The TV couldn’t have been larger than nine inches, but it didn’t matter because what I saw on the screen made me so uneasy that I had trouble sleeping over at their house after that.

The few times I caught this film on TV after that sleepover, I always made sure to wait for the “rollovers” scene, fearing I would be stuck in this realm of fear and horror that Anna would journey to in her dreams.

It is a children’s fantasy film at heart with sparse horror scenes, based on a fantasy novel by Catherine Storr called “Marianne’s Dreams”. Yet, my young brain latched onto the horror.

Famous Faces

Glenne Headly (Kate) played Tess in the live-action comic film Dick Tracy alongside Warren Beatty.

Ben Cross (Dad) played Spock’s father in the recent JJ Abrams Star Trek films.

Of Gratuitous Nature

Diving into the mercurial mind of a child offers the opportunity for many types of scenarios. From horrific to romantic, all of it falls under the umbrella of subjective fantasy.

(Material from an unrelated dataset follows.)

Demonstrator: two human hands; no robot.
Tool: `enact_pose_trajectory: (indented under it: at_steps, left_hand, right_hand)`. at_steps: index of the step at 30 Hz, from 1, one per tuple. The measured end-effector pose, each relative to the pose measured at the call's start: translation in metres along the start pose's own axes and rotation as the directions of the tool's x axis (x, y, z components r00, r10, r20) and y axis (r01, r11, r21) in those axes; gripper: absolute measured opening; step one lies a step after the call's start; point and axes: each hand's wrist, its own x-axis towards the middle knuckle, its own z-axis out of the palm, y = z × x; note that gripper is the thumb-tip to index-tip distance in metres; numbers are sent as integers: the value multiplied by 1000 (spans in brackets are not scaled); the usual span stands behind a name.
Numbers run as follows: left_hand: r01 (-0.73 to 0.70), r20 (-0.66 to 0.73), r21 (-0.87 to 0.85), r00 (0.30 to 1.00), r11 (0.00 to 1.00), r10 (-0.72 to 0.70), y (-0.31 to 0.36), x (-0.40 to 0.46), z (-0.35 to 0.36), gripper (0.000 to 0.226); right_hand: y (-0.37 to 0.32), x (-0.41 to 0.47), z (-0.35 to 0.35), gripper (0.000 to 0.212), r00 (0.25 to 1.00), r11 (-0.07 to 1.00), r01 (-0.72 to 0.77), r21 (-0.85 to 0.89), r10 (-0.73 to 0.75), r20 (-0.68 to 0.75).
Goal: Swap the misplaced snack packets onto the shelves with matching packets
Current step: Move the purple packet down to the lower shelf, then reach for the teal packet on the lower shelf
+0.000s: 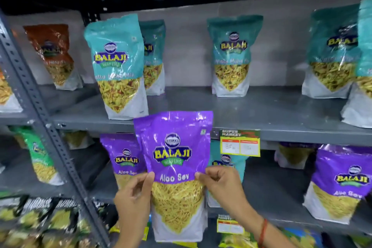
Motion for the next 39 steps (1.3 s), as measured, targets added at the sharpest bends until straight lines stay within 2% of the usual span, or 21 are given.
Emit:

I recall the score as a kid, but I never knew the story behind it. Apparently, the original score submitted was disliked, so the assistant to the composer (Stanley Myers) stepped in to get a proper score done in time for the film’s release. That assistant was none other than Hans Zimmer. Everyone has an origin story.

Ripe for a Remake

From music videos for bands like Bronski Beat to horror movies like Candyman, I think this may be director Bernard Rose’s magnum opus. A film of deep beauty that is hard to see upon first viewing. I wouldn’t suggest tarnishing such an effort with a remake unless the director themselves felt it necessary and took back the helm.


No progeny to report.

Where to Watch

It has not been given a physical release in the US besides the contemporary Vestron Video VHS release. You can stream it on the Roku Channel or Amazon’s Freevee.